We baulk at the use of chemical weapons in Syria and the prison camps of North Korea but the detached killing from the air, we’re told, has become a necessary and successful way of picking off terrorists.
In 2008, I stood in Times Square in New York watching a wall of screens announce Barack Obama’s election win. It was an amazing moment, especially since four years previously I had attended John Kerry’s “victory rally” in Boston, which obviously went horribly wrong. There was, and still is, a huge appetite to see Obama as a peacemaker. He won the Nobel Peace Prize after all. The enthusiasm for Obama as a progressive liberal blurs when it comes to the operations of his military and the CIA. But, then again, love is blind.
Ireland has, of course, been utterly complicit in facilitating the killing of people in Afghanistan and Iraq and elsewhere during the US’s illegal wars. We high-five them as they enter Shannon on their way to the killing fields, or the less exciting outposts of modern warfare, the floating towns of their aircraft carriers and the operations centres on green-zone bases.
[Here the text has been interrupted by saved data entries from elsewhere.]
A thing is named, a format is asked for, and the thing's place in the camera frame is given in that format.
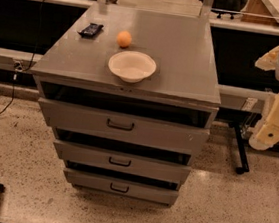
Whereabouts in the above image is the wooden box background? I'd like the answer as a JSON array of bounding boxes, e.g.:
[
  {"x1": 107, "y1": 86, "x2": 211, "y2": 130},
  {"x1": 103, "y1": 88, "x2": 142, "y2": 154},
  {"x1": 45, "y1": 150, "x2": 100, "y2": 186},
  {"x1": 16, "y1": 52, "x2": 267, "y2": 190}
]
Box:
[{"x1": 242, "y1": 0, "x2": 277, "y2": 26}]

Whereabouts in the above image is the black office chair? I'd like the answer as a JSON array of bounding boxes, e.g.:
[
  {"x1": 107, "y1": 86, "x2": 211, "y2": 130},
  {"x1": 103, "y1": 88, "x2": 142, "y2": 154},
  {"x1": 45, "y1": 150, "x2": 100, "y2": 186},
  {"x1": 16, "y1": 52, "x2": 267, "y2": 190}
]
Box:
[{"x1": 211, "y1": 0, "x2": 248, "y2": 19}]

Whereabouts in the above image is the dark snack bar wrapper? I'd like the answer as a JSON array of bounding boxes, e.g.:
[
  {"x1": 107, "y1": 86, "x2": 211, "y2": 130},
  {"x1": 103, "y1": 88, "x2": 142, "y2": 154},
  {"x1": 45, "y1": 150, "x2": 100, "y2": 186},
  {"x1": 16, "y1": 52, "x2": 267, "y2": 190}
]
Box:
[{"x1": 79, "y1": 23, "x2": 103, "y2": 38}]

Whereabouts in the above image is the grey top drawer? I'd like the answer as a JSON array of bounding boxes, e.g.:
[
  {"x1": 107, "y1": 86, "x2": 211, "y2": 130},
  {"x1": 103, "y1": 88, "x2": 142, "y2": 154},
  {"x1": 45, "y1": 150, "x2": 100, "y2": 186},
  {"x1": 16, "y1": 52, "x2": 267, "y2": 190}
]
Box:
[{"x1": 38, "y1": 97, "x2": 210, "y2": 155}]

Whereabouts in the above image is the grey drawer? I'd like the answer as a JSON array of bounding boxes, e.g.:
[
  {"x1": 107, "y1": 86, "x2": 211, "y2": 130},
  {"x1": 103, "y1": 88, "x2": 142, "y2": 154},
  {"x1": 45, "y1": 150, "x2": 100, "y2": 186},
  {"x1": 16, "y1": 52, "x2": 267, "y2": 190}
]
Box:
[
  {"x1": 38, "y1": 97, "x2": 210, "y2": 155},
  {"x1": 53, "y1": 139, "x2": 190, "y2": 184},
  {"x1": 64, "y1": 168, "x2": 178, "y2": 206}
]

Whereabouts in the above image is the black cable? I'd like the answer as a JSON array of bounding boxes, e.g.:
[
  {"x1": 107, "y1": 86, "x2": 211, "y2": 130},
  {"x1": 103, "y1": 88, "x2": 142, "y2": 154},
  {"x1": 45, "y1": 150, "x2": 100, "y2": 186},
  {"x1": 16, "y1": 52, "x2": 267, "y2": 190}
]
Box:
[{"x1": 0, "y1": 0, "x2": 60, "y2": 134}]

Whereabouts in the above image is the white bowl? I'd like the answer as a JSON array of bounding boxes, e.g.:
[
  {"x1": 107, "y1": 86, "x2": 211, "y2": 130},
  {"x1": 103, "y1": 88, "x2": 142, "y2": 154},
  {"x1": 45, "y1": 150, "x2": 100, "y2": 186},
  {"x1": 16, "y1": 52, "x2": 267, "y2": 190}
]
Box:
[{"x1": 108, "y1": 51, "x2": 157, "y2": 83}]

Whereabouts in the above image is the grey bottom drawer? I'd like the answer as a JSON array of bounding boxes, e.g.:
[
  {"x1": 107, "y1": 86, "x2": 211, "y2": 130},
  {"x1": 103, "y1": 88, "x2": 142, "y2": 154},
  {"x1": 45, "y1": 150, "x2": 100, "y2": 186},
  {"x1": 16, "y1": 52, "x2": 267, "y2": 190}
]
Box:
[{"x1": 64, "y1": 168, "x2": 178, "y2": 206}]

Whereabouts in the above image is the grey drawer cabinet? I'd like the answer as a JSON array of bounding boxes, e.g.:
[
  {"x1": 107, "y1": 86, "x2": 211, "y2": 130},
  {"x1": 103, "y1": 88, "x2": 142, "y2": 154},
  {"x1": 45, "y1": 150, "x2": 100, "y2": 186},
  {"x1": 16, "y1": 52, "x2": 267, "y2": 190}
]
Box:
[{"x1": 16, "y1": 0, "x2": 232, "y2": 212}]

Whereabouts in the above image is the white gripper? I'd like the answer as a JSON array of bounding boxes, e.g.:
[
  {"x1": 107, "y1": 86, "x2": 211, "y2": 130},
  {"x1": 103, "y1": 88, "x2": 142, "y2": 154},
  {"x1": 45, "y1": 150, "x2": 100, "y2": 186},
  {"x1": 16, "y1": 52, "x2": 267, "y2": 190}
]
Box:
[{"x1": 249, "y1": 46, "x2": 279, "y2": 151}]

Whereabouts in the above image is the orange fruit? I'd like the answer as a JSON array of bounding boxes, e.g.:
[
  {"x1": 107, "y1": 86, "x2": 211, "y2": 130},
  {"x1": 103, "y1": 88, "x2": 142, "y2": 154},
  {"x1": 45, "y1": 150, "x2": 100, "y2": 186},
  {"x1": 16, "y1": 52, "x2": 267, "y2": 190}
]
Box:
[{"x1": 116, "y1": 30, "x2": 132, "y2": 48}]

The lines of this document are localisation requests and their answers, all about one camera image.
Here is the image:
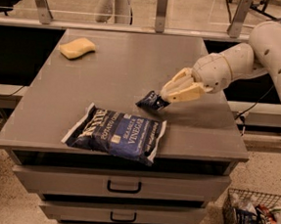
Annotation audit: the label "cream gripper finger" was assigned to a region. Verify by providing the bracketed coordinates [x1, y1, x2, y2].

Last month, an aircraft landed at Shannon Airport “armed with a fixed weapon”. Successive Irish governments have permitted the landing of aircraft that were up to God knows what, but when you can see the weapons things get a little uncomfortable. Our Government decided this was very serious, and complained to the Americans, who said it was an administrative error and, you know, won’t happen again. We can hardly protest any further considering we’ve bent over backwards to dispose of our neutrality in favour of a pat on the head from our American buddies. For the Government, our diplomatic relationship with a superpower and the jobs their stopovers prop up are more important than anything else.
The future of war, one in which everyone suffers apart from the perpetrators, is, of course, biased in favour of those who have the technology and riches to impose clinical death from above. The doctrine that allows the US to kill al-Qaeda suspects anywhere in the world is a hangover of the borderless war on terror.